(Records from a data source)
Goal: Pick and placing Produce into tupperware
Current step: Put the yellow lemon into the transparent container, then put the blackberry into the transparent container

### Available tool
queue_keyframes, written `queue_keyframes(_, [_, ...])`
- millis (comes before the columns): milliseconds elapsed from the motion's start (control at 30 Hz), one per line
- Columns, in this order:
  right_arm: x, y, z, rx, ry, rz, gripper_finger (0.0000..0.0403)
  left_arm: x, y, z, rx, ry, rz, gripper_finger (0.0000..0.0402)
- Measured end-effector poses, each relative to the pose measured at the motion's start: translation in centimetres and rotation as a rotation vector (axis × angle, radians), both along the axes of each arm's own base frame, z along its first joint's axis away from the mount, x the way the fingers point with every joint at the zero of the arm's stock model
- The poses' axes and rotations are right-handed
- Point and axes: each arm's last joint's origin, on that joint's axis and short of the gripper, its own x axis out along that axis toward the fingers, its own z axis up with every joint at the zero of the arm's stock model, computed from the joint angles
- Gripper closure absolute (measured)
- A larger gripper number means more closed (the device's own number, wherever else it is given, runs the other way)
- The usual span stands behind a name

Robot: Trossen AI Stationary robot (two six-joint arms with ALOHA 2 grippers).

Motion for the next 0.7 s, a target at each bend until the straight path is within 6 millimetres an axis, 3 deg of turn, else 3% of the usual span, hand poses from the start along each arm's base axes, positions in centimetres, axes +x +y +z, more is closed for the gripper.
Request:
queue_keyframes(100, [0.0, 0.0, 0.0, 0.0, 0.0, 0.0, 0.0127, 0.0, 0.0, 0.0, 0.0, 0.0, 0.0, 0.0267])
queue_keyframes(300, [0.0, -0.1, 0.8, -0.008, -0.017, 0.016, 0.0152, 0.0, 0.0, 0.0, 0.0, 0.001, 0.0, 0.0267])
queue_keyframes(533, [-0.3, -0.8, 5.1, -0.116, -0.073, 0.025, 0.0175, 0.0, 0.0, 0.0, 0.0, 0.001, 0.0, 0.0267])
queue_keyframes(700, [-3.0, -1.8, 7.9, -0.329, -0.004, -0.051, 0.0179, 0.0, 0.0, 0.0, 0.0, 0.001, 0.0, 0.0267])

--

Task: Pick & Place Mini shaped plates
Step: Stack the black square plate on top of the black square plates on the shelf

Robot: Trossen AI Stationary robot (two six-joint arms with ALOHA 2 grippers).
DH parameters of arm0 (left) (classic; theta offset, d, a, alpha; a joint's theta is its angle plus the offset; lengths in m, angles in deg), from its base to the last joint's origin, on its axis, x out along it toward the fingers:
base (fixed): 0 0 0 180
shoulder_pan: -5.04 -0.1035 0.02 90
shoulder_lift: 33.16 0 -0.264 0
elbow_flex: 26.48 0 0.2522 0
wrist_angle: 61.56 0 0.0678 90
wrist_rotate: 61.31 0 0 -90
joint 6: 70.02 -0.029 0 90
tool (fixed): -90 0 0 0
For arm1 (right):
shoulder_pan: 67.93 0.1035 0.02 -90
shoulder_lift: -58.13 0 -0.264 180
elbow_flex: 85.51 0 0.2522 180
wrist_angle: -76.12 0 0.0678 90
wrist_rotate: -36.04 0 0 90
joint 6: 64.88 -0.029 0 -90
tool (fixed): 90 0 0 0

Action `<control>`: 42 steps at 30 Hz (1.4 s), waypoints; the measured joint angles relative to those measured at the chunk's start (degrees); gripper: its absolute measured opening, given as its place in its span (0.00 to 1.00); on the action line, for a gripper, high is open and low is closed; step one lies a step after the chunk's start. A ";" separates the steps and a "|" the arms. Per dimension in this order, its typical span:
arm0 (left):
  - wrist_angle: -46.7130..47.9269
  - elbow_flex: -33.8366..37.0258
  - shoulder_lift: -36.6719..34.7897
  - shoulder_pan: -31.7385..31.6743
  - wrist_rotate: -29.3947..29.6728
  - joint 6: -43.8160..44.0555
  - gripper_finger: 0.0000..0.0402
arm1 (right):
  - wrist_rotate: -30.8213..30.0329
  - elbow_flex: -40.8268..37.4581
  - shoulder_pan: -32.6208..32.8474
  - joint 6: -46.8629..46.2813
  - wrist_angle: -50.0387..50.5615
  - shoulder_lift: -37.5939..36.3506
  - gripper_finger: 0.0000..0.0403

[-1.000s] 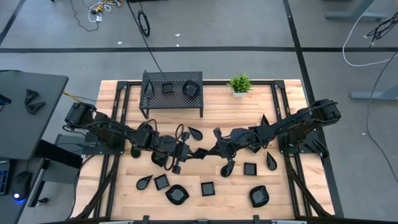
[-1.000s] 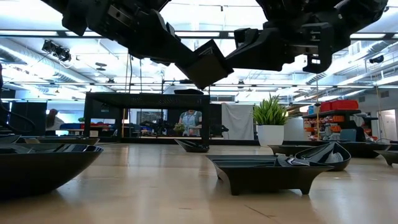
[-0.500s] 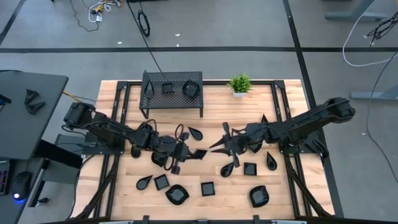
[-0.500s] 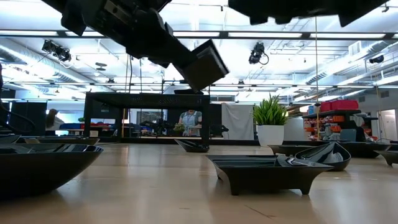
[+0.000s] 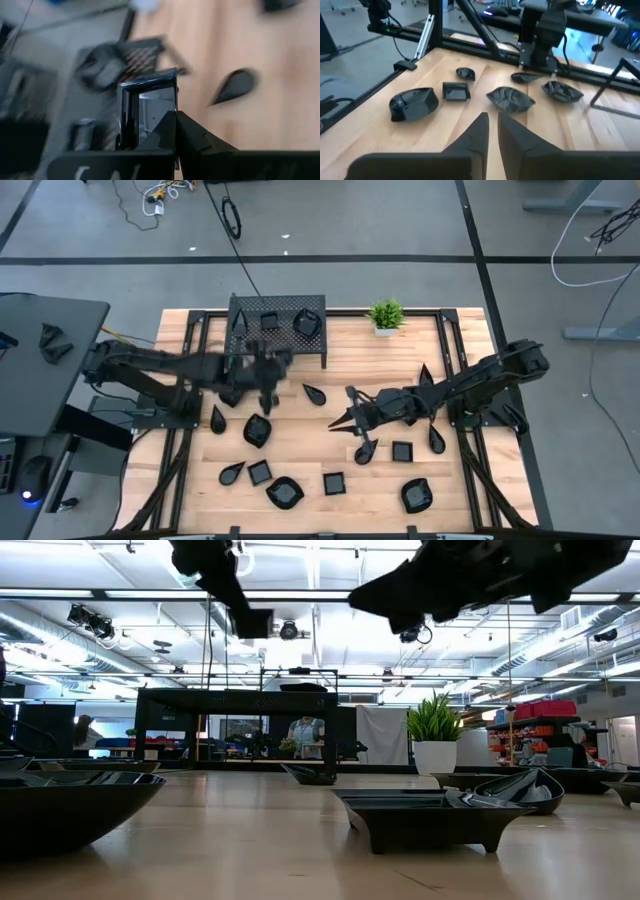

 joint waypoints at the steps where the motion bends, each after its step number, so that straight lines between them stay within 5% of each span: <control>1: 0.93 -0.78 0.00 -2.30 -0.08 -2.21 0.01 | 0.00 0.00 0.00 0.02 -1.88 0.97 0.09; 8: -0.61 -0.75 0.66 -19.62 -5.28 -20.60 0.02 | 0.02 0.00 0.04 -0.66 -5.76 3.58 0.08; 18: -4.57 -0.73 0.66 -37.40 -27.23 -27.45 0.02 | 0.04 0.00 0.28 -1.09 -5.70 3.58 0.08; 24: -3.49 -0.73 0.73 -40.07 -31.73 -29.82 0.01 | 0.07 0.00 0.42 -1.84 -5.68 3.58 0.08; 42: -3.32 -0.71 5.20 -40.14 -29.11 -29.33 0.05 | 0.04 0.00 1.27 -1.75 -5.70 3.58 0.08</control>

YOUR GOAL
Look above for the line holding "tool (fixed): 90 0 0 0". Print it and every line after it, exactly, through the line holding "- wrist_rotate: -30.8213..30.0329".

RESULT OF THE EXERCISE
tool (fixed): 90 0 0 0

Action `<control>`: 42 steps at 30 Hz (1.4 s), waypoints; the measured joint angles relative to those measured at the chunk's start (degrees); gripper: its absolute measured opening, given as its place in its span (0.00 to 1.00); on the action line, for a gripper, high is open and low is closed; step one lies a step after the chunk's start. A ";" separates the steps and a "|" the arms. Per dimension in this order, its typical span:
arm0 (left):
  - wrist_angle: -46.7130..47.9269
  - elbow_flex: -33.8366..37.0258
  - shoulder_lift: -36.6719..34.7897
  - shoulder_pan: -31.7385..31.6743
  - wrist_rotate: -29.3947..29.6728
  - joint 6: -43.8160..44.0555
  - gripper_finger: 0.0000..0.0402
arm1 (right):
  - wrist_rotate: -30.8213..30.0329

No further output is required.